You have had some exposure to solicitors. Not fun. You are asking for advice about suing your mother, and your story suggests your mother has done you wrong. Sounds like a long expensive road....have you got the money? If you want to, phone around for a solicitor who will give you a 1/2 hour first interview for free, and ask them if they think you will get any payout.
I suggest: You put your time, effort and money into "re-connecting" with your daughter. That is how you show your daughter how you love her, don't waste time or money on fighting your mother in court.
What is that going to take to "re-connect" with your daughter? Do you have to move to Tassie? Do you have to find a job in Tassie? Do you know anyone in Tassie? It will be very very hard moving there without knowing anyone when you get there. That is also a long, expensive and hard road, but at least at the end of that one, if things go well, you will have a relationship with your daughter.
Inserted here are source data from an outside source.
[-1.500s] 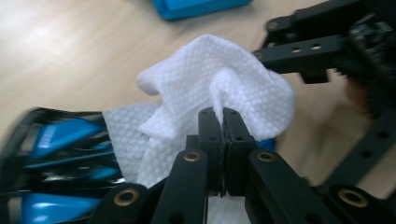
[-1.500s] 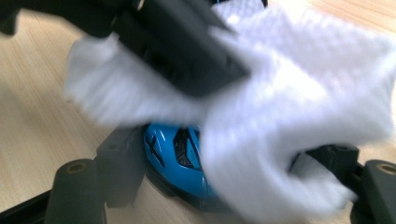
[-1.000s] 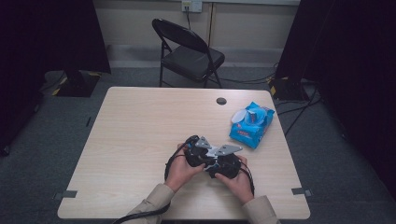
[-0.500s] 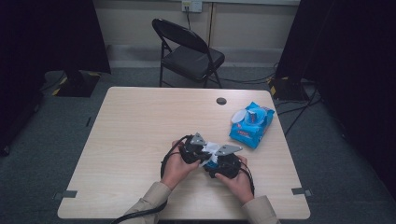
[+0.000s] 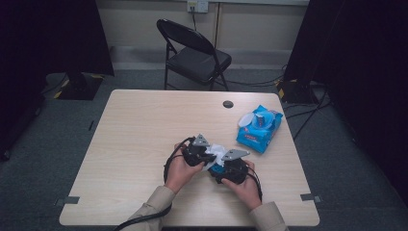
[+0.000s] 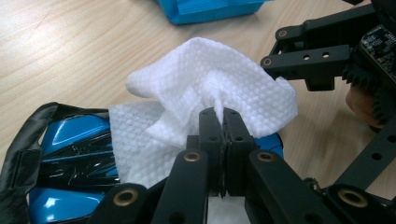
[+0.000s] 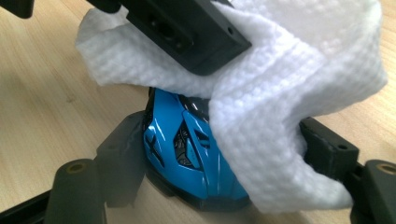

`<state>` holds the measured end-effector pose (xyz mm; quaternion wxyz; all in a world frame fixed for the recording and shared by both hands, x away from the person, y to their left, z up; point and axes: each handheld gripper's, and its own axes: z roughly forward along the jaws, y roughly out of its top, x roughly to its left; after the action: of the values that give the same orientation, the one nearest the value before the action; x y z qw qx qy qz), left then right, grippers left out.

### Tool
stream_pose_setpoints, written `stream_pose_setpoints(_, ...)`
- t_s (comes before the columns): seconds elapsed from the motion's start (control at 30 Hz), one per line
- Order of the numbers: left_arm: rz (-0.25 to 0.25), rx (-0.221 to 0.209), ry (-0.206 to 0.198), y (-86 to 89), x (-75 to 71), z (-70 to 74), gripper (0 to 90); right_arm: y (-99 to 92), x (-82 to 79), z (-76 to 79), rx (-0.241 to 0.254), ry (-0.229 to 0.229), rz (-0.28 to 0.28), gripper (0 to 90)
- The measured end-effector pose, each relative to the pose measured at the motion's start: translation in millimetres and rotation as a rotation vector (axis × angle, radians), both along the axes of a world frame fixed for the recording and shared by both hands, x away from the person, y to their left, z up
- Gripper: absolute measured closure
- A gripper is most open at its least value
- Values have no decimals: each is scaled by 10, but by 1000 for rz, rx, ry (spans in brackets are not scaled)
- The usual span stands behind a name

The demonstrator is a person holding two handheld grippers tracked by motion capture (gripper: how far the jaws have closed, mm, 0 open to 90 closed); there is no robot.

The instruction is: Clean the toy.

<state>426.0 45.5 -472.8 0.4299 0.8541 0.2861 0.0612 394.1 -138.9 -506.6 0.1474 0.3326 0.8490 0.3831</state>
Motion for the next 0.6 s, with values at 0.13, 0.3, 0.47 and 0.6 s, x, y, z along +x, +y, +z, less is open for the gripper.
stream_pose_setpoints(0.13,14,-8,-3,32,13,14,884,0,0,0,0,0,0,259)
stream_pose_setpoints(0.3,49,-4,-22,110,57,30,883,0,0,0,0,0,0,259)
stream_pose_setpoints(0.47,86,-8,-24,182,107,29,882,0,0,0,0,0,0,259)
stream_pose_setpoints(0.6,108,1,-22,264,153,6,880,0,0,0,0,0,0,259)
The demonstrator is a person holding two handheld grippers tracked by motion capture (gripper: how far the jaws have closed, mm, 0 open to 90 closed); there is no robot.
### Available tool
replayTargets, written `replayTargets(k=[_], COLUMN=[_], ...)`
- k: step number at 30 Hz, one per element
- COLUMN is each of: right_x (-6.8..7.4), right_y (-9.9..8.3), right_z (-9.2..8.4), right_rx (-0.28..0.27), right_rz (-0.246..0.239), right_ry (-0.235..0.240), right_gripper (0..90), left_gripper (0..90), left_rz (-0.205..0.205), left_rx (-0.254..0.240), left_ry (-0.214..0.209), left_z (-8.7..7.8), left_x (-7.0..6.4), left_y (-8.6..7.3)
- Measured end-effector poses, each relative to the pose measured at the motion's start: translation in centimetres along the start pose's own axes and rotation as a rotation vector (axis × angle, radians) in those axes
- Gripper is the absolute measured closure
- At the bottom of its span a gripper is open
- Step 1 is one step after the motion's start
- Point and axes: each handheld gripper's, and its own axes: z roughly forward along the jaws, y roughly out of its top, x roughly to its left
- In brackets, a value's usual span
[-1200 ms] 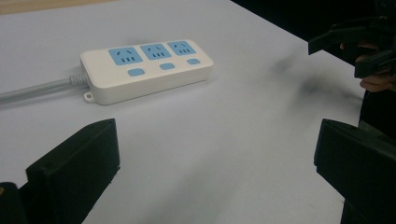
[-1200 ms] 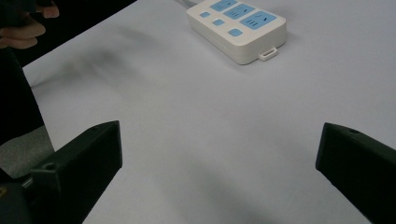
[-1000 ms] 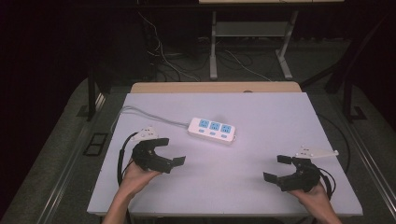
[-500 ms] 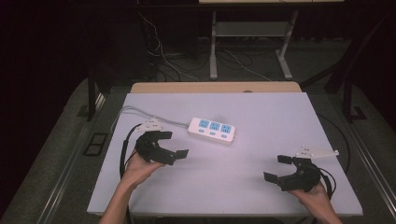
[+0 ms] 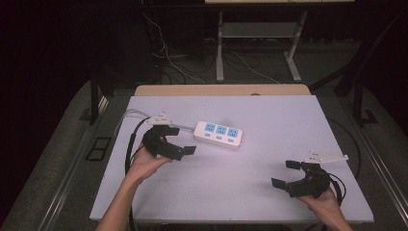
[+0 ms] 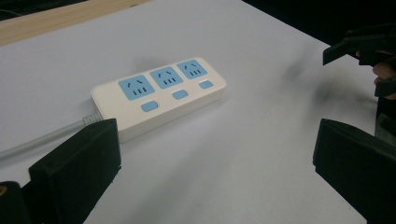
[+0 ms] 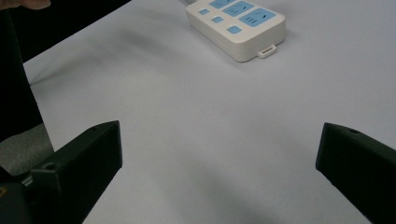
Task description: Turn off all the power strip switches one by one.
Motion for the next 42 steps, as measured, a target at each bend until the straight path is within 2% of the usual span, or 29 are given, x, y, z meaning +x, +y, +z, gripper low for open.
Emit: replayTargets(k=[19,33,42], right_x=[0.0,-0.1,-0.1], right_y=[-0.1,-0.1,-0.1], right_z=[0.1,0.2,0.1], right_rx=[0.011,0.013,0.013], right_rz=[-0.001,-0.005,-0.001], right_ry=[0.004,0.008,0.008], right_gripper=[0.4,0.4,0.4], left_gripper=[0.8,1.0,2.7], left_rz=[0.044,0.069,0.088], left_rx=[0.085,0.163,0.217], left_ry=[0.014,0.017,0.025], left_z=[2.1,4.9,6.8], left_x=[1.4,2.5,3.0], left_y=[3.0,4.6,5.2])
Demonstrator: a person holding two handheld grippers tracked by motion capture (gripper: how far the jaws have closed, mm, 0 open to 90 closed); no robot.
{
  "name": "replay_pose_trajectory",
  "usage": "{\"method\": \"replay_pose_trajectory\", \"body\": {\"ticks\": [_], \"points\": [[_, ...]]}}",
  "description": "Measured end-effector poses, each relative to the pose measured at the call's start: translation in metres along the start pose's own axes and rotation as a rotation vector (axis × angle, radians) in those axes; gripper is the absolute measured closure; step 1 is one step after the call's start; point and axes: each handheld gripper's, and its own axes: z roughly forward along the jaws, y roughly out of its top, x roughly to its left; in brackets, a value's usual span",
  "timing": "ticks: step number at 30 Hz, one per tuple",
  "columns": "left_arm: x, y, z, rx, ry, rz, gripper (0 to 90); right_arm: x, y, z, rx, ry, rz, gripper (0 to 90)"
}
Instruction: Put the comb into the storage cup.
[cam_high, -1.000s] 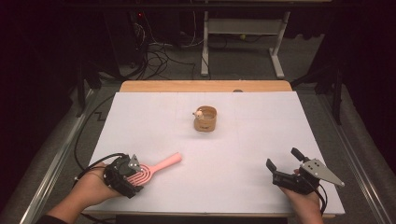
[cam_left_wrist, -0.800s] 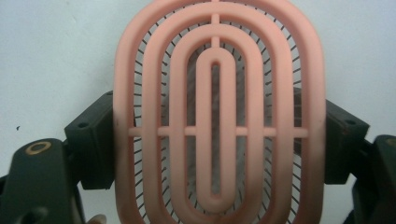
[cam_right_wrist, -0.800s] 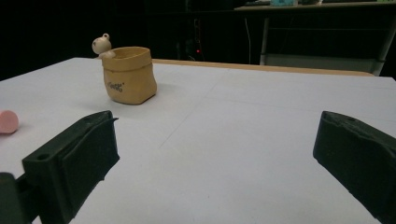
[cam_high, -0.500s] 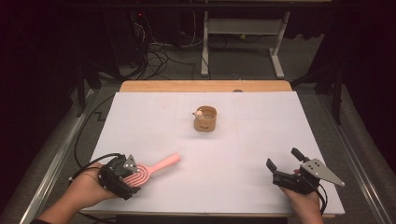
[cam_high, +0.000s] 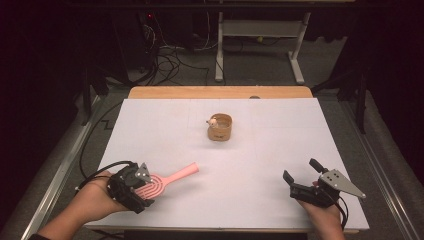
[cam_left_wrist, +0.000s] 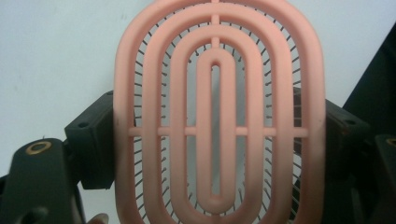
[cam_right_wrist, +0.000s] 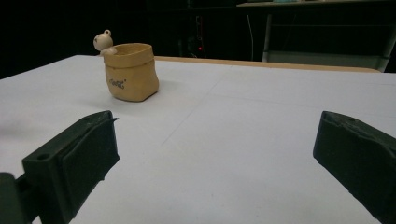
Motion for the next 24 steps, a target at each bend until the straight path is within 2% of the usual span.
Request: {"method": "replay_pose_trajectory", "body": {"ticks": [3, 6, 8, 10, 11, 12, 13, 16, 19, 21, 24], "points": [[-0.006, 0.014, 0.000, -0.009, 0.002, 0.014, 18.4, 0.001, 0.001, 0.000, -0.007, -0.004, -0.009, 0.6], [-0.007, 0.022, 0.001, -0.027, -0.015, -0.001, 18.4, 0.002, 0.002, 0.001, -0.009, -0.006, -0.023, 0.6], [-0.009, 0.026, 0.001, -0.016, 0.009, 0.015, 18.4, 0.003, 0.003, 0.002, -0.004, -0.009, -0.035, 0.6], [-0.009, 0.029, 0.000, -0.011, 0.010, 0.026, 18.4, 0.004, 0.004, 0.004, -0.001, -0.004, -0.041, 0.6], [-0.009, 0.034, -0.004, -0.030, -0.010, 0.020, 18.4, 0.005, 0.004, 0.005, 0.003, -0.004, -0.045, 0.6], [-0.009, 0.036, -0.006, -0.028, -0.010, 0.020, 18.4, 0.005, 0.005, 0.006, 0.005, -0.004, -0.046, 0.6], [-0.011, 0.039, -0.007, -0.019, 0.014, 0.038, 18.4, 0.006, 0.005, 0.008, 0.010, -0.001, -0.047, 0.6], [-0.013, 0.049, -0.014, -0.024, 0.008, 0.047, 18.4, 0.010, 0.007, 0.012, 0.017, 0.008, -0.058, 0.6], [-0.020, 0.062, -0.018, -0.022, 0.003, 0.073, 18.4, 0.013, 0.011, 0.015, 0.019, 0.013, -0.079, 0.6], [-0.021, 0.064, -0.017, -0.024, -0.005, 0.073, 18.4, 0.015, 0.013, 0.016, 0.019, 0.012, -0.085, 0.6], [-0.026, 0.077, -0.013, -0.016, -0.016, 0.092, 18.4, 0.022, 0.016, 0.022, 0.026, 0.019, -0.129, 0.6]]}}
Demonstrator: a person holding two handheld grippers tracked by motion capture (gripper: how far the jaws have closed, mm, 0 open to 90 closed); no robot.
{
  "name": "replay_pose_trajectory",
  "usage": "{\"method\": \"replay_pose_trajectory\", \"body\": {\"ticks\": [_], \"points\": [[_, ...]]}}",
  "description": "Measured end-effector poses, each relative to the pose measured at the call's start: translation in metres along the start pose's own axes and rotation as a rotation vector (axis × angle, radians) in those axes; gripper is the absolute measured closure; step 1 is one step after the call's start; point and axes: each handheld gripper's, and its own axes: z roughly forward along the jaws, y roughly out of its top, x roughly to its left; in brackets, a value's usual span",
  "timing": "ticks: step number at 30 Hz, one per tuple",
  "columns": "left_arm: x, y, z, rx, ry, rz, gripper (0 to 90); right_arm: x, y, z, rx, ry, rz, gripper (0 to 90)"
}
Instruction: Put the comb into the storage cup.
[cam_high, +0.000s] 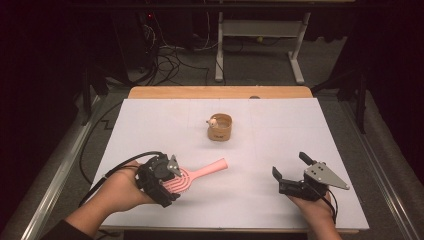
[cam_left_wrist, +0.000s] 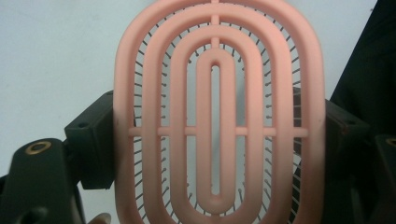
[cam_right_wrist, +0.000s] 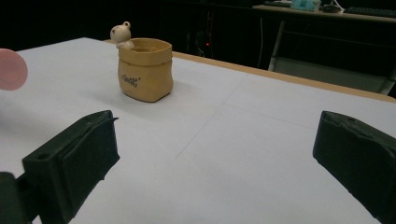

I suggest: You phone lifeline, their staff will talk to you and probably be able to help you decide with clarity what you want to do next. You have been through a great deal of pain and suffering, and things are probably very uncertain for you now, they might be able to make things seem simpler for you.
Others on this forum are experts in family law, and may comment.
Thank you for your reply, i aprreciate your sensitivity on the matter. I have never done anything wrong in the courts eyes, my lawyers just take months to draft a single letter. Left legal aid because they were worse. I just think my baby should come home, i dont want to move my whole future to Tasmania because my Mum did this. I refuse to accept my life has to change why she literally laughs at me.
Im slowly learning there is nothing anyone can do and my mum is the law.
It depends on if there is a Family Court order for the father to have custody and you access - is there?
If yes, file an application to reverse this setting out the full story. Is this what your solicitor is doing? If not ask them why they aren't.
ps. this is truly terrible I am so sorry about what has happened to you and your daughter.